Aller accueillir quelqu’un après une longue absence était tout naturel, de la part d’une amie, pensa amèrement Conway … ce n’était rien de plus que cela. Elle lui dit qu’elle était heureuse de le revoir et il répondit qu’il était content d’être revenu. Lorsqu’elle se mit à lui poser des questions il déclara qu’il avait énormément de choses à faire et qu’il ferait mieux de la contacter un peu plus tard. Il sourit somme si le fait de l’appeler pour lui donner rendez-vous était la chose la plus importante dans son esprit, mais ses lèvres n’avaient plus souri depuis trop longtemps et Murchison put constater qu’il manquait de sincérité. Elle prit aussitôt une attitude professionnelle, répondit qu’il était « tout naturel » qu’il eût des choses plus importantes à faire, et s’éloigna aussitôt.

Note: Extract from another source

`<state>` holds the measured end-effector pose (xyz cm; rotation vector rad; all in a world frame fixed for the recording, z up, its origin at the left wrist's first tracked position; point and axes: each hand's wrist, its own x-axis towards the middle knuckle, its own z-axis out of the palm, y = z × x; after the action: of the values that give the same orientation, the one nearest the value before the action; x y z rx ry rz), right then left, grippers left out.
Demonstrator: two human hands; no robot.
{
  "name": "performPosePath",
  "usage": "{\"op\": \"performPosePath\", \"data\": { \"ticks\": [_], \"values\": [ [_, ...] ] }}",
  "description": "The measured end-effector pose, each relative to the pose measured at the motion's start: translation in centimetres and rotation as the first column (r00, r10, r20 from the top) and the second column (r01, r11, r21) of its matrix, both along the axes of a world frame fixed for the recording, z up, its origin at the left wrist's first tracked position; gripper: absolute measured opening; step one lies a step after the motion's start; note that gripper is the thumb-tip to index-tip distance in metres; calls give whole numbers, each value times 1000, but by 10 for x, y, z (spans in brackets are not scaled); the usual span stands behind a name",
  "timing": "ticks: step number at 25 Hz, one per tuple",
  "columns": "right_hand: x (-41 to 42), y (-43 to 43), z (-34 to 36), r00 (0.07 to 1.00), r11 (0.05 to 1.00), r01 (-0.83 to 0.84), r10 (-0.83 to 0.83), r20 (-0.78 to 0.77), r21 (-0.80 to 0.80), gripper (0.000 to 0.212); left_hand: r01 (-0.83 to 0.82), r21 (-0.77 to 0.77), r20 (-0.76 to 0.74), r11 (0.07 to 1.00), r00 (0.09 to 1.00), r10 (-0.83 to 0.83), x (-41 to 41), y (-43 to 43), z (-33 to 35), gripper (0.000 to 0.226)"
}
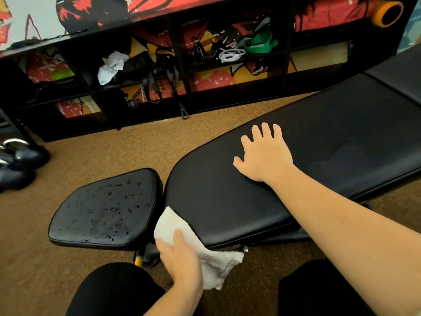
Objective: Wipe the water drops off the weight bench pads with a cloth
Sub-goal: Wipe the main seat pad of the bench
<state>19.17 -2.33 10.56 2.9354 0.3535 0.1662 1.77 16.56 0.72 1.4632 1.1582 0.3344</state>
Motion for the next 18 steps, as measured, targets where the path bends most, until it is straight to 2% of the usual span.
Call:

Murchison lui avait paru plus belle et désirable que jamais et Conway avait sans nul doute blessé son amour propre, mais rien de tout cela ne lui importait pour l’instant. Son esprit ne pouvait se détacher de la rencontre qui aurait bientôt lieu avec O’Mara. Et lorsqu’il se présenta dans le bureau du psychologue en chef, peu après, il semblait que ses plus noirs pressentiments étaient sur le point de se réaliser.

— Asseyez-vous, professeur, commença O’Mara. Ainsi, vous avez finalement réussi à provoquer un conflit interstellaire …

— Ce n’est pas drôle, rétorqua Conway.

O’Mara lui adressa un long regard soutenu. Ses yeux ne se contentaient pas seulement de noter l’expression du visage de Conway mais également d’autres facteurs, telle sa position dans le fauteuil et les mouvements de ses mains. O’Mara n’accordait guère d’importance aux formules de politesse, mais le fait que Conway eût omis d’ajouter « commandant » devait être enregistré comme un élément important qui devait avoir sa place dans son analyse de la situation. Ce processus lui prit peut-être deux minutes et durant ce laps de temps le psychologue ne cilla même pas. O’Mara n’avait aucune manie irritante. Ses mains fortes et brusques n’étaient jamais agitées et ne manipulaient jamais des objets. De plus, lorsqu’il le désirait, son visage pouvait être aussi inexpressif qu’un rocher.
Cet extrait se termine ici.